**WHAT THE EXERCISE ASKS**
Reproduce the data below exactly as written. Pictures do not belong in the copy.

**COLLECTED DATA**
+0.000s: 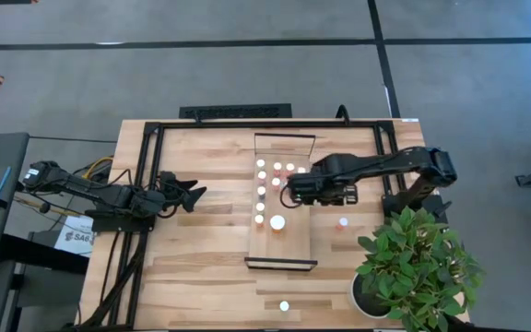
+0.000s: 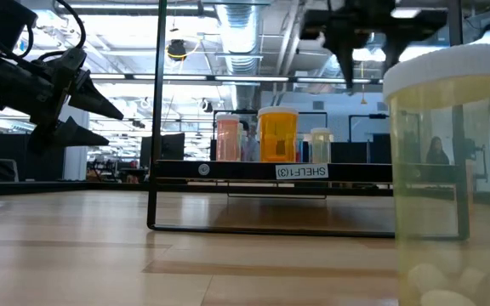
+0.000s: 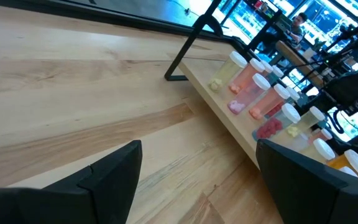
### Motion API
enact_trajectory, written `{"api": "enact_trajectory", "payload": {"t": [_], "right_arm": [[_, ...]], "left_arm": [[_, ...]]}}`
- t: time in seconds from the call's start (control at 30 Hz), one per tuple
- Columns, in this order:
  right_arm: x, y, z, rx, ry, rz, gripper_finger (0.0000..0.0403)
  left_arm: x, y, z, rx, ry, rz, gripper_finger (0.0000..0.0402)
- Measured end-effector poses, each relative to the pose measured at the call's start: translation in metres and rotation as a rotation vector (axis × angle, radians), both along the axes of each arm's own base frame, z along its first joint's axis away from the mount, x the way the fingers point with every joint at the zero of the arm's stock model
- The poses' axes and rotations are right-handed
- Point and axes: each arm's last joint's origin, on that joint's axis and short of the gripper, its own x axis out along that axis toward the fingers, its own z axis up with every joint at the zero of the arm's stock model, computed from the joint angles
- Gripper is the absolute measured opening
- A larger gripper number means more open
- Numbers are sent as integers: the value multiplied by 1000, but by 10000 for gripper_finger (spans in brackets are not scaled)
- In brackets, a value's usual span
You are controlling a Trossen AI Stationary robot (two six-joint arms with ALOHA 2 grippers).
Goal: Pick and place medicine bottles onto shelf by color
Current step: Put the pink pill bottle on the shelf
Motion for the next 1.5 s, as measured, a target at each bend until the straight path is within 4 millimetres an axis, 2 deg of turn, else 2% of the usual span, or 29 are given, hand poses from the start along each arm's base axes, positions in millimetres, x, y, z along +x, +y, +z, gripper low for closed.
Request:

**REPLY TO THE EXERCISE**
+0.000s: 
+0.000s: 
+0.000s: 
### Motion API
enact_trajectory, written `{"api": "enact_trajectory", "payload": {"t": [_], "right_arm": [[_, ...]], "left_arm": [[_, ...]]}}`
- t: time in seconds from the call's start (control at 30 Hz), one per tuple
- Columns, in this order:
  right_arm: x, y, z, rx, ry, rz, gripper_finger (0.0000..0.0403)
  left_arm: x, y, z, rx, ry, rz, gripper_finger (0.0000..0.0402)
- Measured end-effector poses, each relative to the pose measured at the call's start: translation in metres and rotation as a rotation vector (axis × angle, radians), both along the axes of each arm's own base frame, z along its first joint's axis away from the mount, x the way the fingers point with every joint at the zero of the arm's stock model
- The poses' axes and rotations are right-handed
- Point and axes: each arm's last joint's origin, on that joint's axis and short of the gripper, its own x axis out along that axis toward the fingers, its own z axis up with every joint at the zero of the arm's stock model, computed from the joint angles
- Gripper is the absolute measured opening
- A larger gripper number means more open
- Numbers are sent as integers: the value multiplied by 1000, but by 10000 for gripper_finger (spans in brackets are not scaled)
- In brackets, a value's usual span
You are controlling a Trossen AI Stationary robot (two six-joint arms with ALOHA 2 grippers).
Goal: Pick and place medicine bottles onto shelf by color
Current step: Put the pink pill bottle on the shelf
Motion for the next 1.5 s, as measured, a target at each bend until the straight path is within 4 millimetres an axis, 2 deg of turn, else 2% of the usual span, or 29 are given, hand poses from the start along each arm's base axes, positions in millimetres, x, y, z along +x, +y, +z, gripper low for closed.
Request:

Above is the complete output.